• [What needs to be done]: Please restate each line of the data that follows word for word, skipping any image.

• [Stored data]:
####
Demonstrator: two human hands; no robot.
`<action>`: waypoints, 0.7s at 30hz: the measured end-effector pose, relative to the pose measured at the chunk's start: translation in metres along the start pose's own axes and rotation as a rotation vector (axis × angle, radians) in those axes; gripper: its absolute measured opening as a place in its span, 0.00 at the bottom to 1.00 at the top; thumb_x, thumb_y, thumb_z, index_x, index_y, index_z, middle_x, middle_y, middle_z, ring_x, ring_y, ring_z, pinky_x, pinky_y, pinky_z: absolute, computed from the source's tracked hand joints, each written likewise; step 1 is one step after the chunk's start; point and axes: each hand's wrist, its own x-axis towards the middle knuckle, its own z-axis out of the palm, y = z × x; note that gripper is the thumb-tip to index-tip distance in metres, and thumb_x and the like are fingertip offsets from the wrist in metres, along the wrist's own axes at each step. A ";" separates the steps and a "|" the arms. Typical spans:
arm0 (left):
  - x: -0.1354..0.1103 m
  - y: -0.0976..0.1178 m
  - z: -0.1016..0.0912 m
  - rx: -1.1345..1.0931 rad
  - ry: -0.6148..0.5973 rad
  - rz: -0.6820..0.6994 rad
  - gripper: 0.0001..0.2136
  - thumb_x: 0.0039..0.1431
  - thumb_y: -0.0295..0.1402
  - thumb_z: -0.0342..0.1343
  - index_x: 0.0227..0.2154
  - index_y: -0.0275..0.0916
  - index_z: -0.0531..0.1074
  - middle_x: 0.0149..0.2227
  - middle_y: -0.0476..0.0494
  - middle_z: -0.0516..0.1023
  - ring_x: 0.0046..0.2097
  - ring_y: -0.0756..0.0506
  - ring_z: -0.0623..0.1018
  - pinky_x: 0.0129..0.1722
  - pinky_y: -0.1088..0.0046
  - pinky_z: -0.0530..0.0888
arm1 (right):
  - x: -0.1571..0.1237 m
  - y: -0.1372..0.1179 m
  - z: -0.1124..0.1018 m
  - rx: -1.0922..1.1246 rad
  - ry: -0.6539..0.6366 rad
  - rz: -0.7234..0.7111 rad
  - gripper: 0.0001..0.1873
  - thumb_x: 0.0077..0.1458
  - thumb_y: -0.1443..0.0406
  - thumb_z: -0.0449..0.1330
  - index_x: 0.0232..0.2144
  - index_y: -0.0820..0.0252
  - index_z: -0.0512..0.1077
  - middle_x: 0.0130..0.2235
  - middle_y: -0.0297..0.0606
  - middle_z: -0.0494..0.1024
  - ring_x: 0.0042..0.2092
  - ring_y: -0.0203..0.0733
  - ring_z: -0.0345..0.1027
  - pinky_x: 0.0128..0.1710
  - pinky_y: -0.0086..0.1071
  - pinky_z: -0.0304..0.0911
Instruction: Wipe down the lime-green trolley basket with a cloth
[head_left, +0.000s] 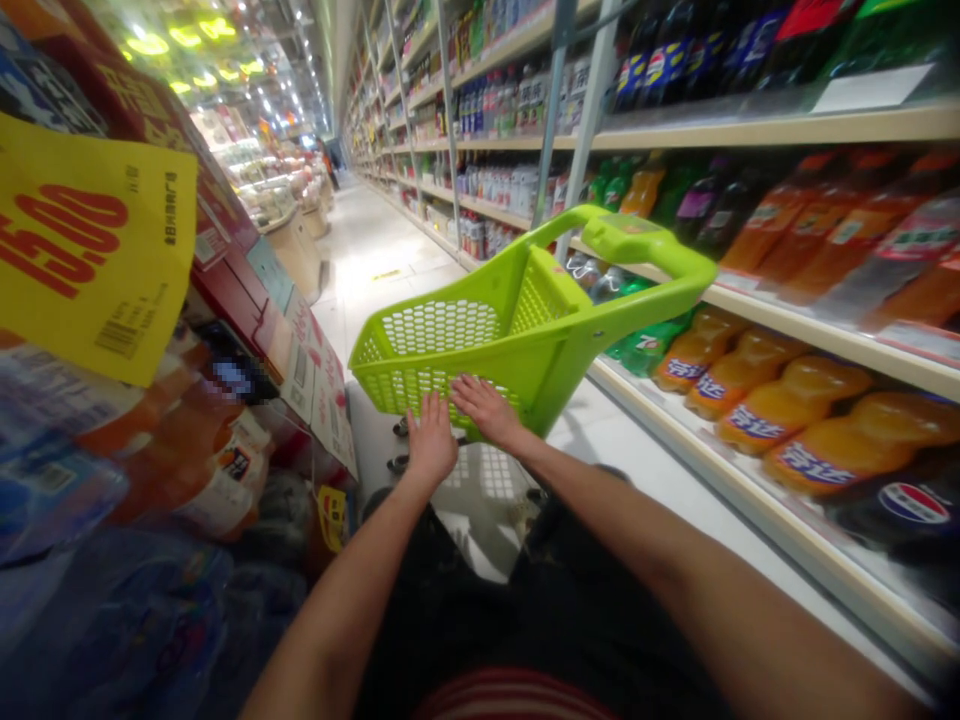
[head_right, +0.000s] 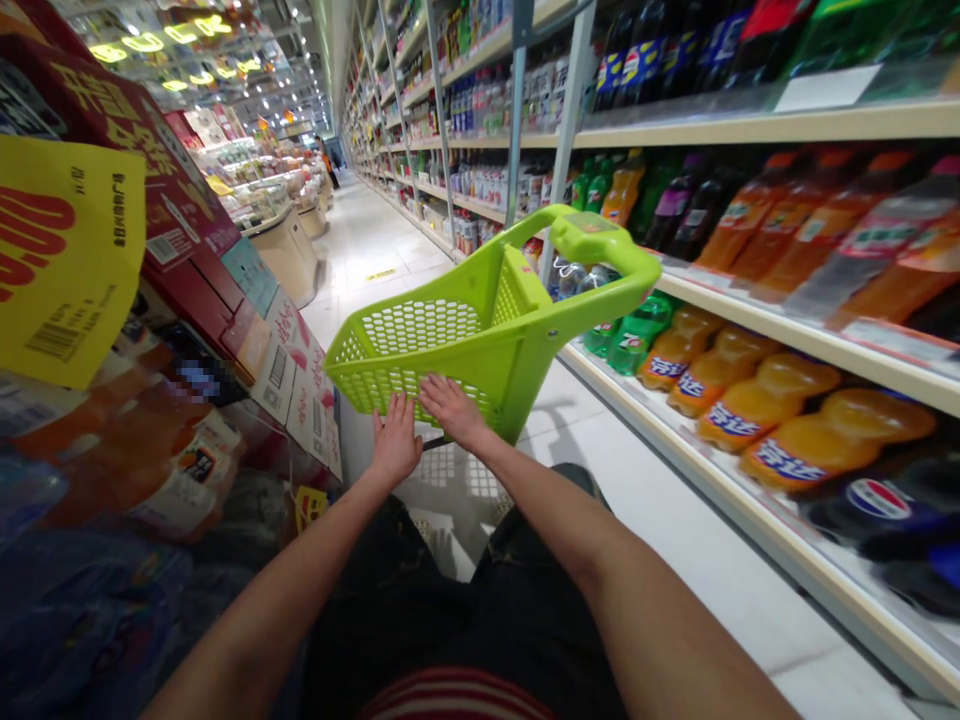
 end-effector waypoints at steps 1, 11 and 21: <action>-0.003 0.002 0.003 -0.007 -0.009 0.002 0.30 0.51 0.28 0.46 0.59 0.31 0.52 0.64 0.37 0.46 0.65 0.41 0.46 0.61 0.49 0.44 | -0.009 0.000 0.004 0.008 -0.033 -0.001 0.19 0.56 0.74 0.49 0.49 0.61 0.68 0.55 0.46 0.66 0.61 0.46 0.50 0.56 0.49 0.54; 0.011 0.008 -0.006 -0.086 0.027 -0.098 0.33 0.50 0.28 0.47 0.61 0.30 0.46 0.65 0.36 0.41 0.65 0.40 0.42 0.61 0.49 0.43 | 0.012 -0.008 -0.043 0.104 0.241 0.043 0.20 0.60 0.70 0.44 0.52 0.54 0.64 0.58 0.38 0.62 0.63 0.41 0.43 0.60 0.49 0.49; 0.009 0.011 0.001 -0.076 0.026 -0.069 0.33 0.50 0.28 0.47 0.60 0.29 0.48 0.65 0.35 0.42 0.65 0.40 0.43 0.61 0.50 0.42 | -0.025 0.010 -0.007 0.004 0.069 0.072 0.18 0.58 0.72 0.48 0.48 0.59 0.69 0.55 0.45 0.67 0.61 0.45 0.49 0.55 0.49 0.56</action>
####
• [Expected answer]:
Demonstrator: two human hands; no robot.
`<action>`: waypoints, 0.7s at 30hz: the measured end-effector pose, relative to the pose measured at the chunk's start: translation in metres along the start pose's own axes and rotation as a rotation vector (axis × angle, radians) in those axes; gripper: its absolute measured opening as a place in its span, 0.00 at the bottom to 1.00 at the top; thumb_x, thumb_y, thumb_z, index_x, index_y, index_z, middle_x, middle_y, middle_z, ring_x, ring_y, ring_z, pinky_x, pinky_y, pinky_z: absolute, computed from the source's tracked hand joints, each written likewise; step 1 is one step after the chunk's start; point and axes: each hand's wrist, its own x-axis towards the middle knuckle, its own z-axis out of the palm, y = z × x; note that gripper is the thumb-tip to index-tip distance in metres, and thumb_x and the like are fingertip offsets from the wrist in metres, along the wrist's own axes at each step. A ";" separates the steps and a "|" the arms. Typical spans:
arm0 (left):
  - x: -0.1354..0.1103 m
  - y: -0.0976..0.1178 m
  - z: -0.1016..0.0912 m
  - rx: -1.1345..1.0931 rad
  - ry: -0.6148..0.5973 rad
  - rz: -0.6820..0.6994 rad
  - gripper: 0.0001..0.2136
  - thumb_x: 0.0039..0.1431
  - thumb_y: -0.0295..0.1402
  - thumb_z: -0.0342..0.1343
  - index_x: 0.0227..0.2154
  - index_y: -0.0275..0.0916
  - index_z: -0.0531..0.1074
  - middle_x: 0.0149..0.2227
  - middle_y: -0.0476..0.0494
  - middle_z: -0.0516..0.1023
  - ring_x: 0.0046..0.2097
  - ring_y: -0.0756..0.0506
  - ring_z: -0.0623..0.1018
  - pinky_x: 0.0129..0.1722
  - pinky_y: -0.1088..0.0046
  - pinky_z: -0.0530..0.0888
arm1 (right):
  - x: -0.1571..0.1237 m
  - y: -0.1372..0.1179 m
  - z: -0.1124..0.1018 m
  - rx: -1.0922..1.1246 rad
  - ry: -0.6539..0.6366 rad
  - rz: -0.7234..0.7111 rad
  - gripper: 0.0001..0.1873
  - thumb_x: 0.0077..0.1458
  - thumb_y: -0.1443..0.0406
  - thumb_z: -0.0449..0.1330
  - index_x: 0.0232..0.2144
  - index_y: -0.0820..0.0252
  - index_z: -0.0512..0.1077
  - middle_x: 0.0130..0.2235
  - middle_y: -0.0297..0.0606
  - middle_z: -0.0494..0.1024
  - ring_x: 0.0042..0.2092
  - ring_y: -0.0203..0.0733
  - ring_z: -0.0345..0.1027
  - pinky_x: 0.0128..0.1710
  - pinky_y: -0.0086..0.1071
  - pinky_z: -0.0304..0.0911
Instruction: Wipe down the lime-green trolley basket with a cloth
[head_left, +0.000s] 
[head_right, +0.000s] 
 end-effector waypoints at steps 1, 11 and 21: <action>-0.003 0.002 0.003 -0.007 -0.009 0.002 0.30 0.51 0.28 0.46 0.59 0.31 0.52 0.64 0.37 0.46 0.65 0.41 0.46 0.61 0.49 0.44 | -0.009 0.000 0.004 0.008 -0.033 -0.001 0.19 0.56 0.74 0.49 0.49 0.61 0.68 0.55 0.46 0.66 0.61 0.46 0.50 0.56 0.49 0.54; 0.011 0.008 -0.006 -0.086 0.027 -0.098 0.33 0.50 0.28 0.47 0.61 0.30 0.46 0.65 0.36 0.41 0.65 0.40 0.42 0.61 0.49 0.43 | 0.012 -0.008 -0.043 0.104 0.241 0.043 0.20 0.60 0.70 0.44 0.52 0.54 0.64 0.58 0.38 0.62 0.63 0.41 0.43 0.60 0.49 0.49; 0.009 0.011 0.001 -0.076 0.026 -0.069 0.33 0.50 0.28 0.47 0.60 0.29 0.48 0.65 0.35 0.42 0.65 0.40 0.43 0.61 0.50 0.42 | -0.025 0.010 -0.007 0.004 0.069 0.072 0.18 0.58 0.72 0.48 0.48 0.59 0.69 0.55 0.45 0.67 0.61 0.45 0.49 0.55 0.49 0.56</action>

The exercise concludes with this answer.